**Description of the task:** Write the listing out again word for word, excluding any pictures.

**Supplied data:**
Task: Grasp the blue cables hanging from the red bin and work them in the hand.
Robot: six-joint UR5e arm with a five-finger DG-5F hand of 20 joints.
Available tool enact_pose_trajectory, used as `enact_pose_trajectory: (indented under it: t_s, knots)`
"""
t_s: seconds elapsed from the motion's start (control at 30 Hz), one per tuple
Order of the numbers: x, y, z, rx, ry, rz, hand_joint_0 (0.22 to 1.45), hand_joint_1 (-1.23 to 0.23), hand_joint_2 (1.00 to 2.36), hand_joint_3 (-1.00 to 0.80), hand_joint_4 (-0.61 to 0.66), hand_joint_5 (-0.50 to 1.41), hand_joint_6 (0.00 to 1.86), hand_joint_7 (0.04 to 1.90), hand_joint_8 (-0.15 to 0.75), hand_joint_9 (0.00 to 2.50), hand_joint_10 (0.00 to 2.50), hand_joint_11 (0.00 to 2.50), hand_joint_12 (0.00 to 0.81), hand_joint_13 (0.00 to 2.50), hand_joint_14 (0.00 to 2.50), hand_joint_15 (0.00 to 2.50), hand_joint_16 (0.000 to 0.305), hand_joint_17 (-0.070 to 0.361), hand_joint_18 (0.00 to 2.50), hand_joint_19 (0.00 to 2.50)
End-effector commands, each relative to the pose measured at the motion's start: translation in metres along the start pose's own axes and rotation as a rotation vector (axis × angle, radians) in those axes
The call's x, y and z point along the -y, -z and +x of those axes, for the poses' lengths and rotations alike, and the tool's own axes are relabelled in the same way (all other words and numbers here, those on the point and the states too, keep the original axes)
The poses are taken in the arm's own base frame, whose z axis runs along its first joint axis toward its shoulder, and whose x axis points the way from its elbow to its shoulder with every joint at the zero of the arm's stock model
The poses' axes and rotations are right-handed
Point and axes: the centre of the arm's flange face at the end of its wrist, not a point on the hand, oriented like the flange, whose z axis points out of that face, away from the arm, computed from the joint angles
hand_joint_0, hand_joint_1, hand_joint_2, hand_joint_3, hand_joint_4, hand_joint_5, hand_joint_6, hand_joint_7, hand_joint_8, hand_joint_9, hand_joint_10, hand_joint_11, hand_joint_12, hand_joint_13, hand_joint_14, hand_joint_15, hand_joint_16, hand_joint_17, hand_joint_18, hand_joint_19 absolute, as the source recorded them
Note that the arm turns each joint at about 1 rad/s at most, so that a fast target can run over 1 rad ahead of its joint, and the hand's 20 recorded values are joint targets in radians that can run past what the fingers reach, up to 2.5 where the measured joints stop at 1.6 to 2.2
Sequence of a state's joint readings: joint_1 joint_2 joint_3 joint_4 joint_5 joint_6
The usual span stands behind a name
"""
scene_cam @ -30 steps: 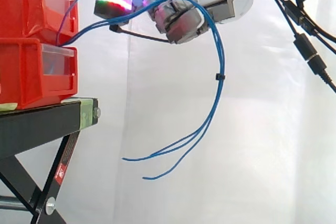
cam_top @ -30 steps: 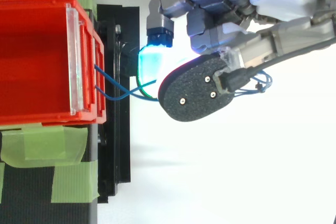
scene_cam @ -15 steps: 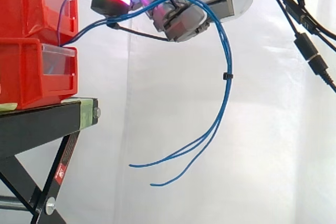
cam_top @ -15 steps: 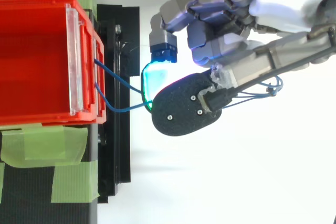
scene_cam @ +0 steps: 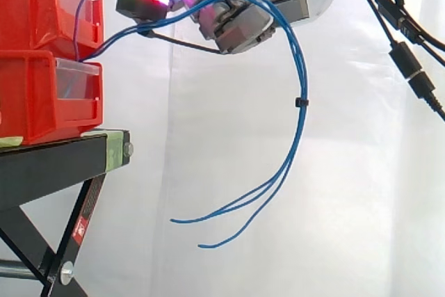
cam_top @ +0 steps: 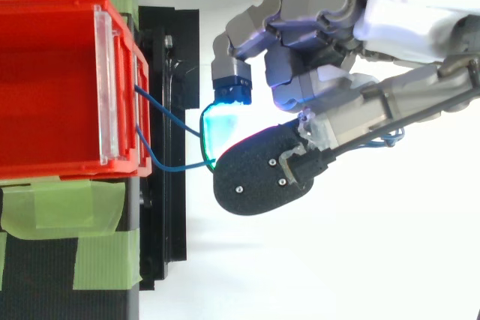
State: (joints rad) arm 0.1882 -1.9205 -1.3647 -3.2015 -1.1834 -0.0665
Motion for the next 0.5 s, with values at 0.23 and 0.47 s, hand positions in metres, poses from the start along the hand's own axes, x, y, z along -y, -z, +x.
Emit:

**Output for this exercise:**
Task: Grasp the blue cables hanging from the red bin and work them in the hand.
Robot: six-joint UR5e arm with a five-finger DG-5F hand of 20 joints.
Available tool enact_pose_trajectory, used as `enact_pose_trajectory: (indented under it: t_s, knots)`
"""
t_s: seconds elapsed from the motion's start (control at 30 Hz), one per tuple
Order of the numbers: x, y, z, rx, ry, rz, hand_joint_0 (0.22 to 1.45), hand_joint_1 (-1.23 to 0.23), hand_joint_2 (1.00 to 2.36), hand_joint_3 (-1.00 to 0.80), hand_joint_4 (-0.61 to 0.66), hand_joint_5 (-0.50 to 1.41), hand_joint_6 (0.00 to 1.86), hand_joint_7 (0.04 to 1.90), hand_joint_8 (-0.15 to 0.75), hand_joint_9 (0.00 to 2.50), hand_joint_10 (0.00 to 2.50), hand_joint_11 (0.00 to 2.50), hand_joint_12 (0.00 to 0.81), hand_joint_13 (0.00 to 2.50), hand_joint_14 (0.00 to 2.50), hand_joint_15 (0.00 to 2.50), hand_joint_16 (0.000 to 0.305), hand_joint_17 (-0.070 to 0.361), hand_joint_18 (0.00 to 2.50), hand_joint_19 (0.00 to 2.50)
End-effector commands, each relative to the pose measured at the motion's start: translation in metres along the start pose's own axes and rotation as a rotation vector (axis × angle, radians) in those axes
The call's x, y and z point along the -y, -z and +x of those axes, for the poses' lengths and rotations alike, and the tool's own axes are relabelled in the same way (all other words and numbers here, those on the point and the states too, keep the original axes)
The poses are taken in the arm's own base frame, whose z axis runs along its first joint axis toward its shoulder, and whose x axis points the way from its elbow to its shoulder with every joint at the zero of the arm's stock model
The poses' axes and rotations are right-handed
Point and axes: the centre of the arm's flange face at the end of its wrist, not a point on the hand, oriented like the flange, whose z axis points out of that face, away from the arm, computed from the joint angles
hand_joint_0, hand_joint_1, hand_joint_2, hand_joint_3, hand_joint_4, hand_joint_5, hand_joint_6, hand_joint_7, hand_joint_8, hand_joint_9, hand_joint_10, hand_joint_11, hand_joint_12, hand_joint_13, hand_joint_14, hand_joint_15, hand_joint_16, hand_joint_17, hand_joint_18, hand_joint_19 absolute, as the source recorded them
Note that the arm turns each joint at about 1 rad/s at most, so that a fast target can run over 1 rad ahead of its joint, and the hand's 20 recorded values are joint targets in radians that can run past what the fingers reach, up to 2.5 where the measured joints stop at 1.6 to 2.2
Sequence of a state's joint readings: joint_1 joint_2 joint_3 joint_4 joint_5 joint_6
The usual span stands behind a name
"""
scene_cam @ -30 steps: 
cam_top @ -30 steps: 
scene_cam @ -15 steps: 
cam_top @ -15 steps: 
scene_cam @ +0 steps: 
cam_top @ +0 steps: 
State: (joints rad) arm 0.1882 -1.9205 -1.3647 -3.2015 -1.1834 -0.0665
Motion for the next 0.5 s, with values at 0.23 and 0.47 s, hand positions in metres, poses from the start along the hand's own axes, x, y, z along -y, -z, +x.
Emit:

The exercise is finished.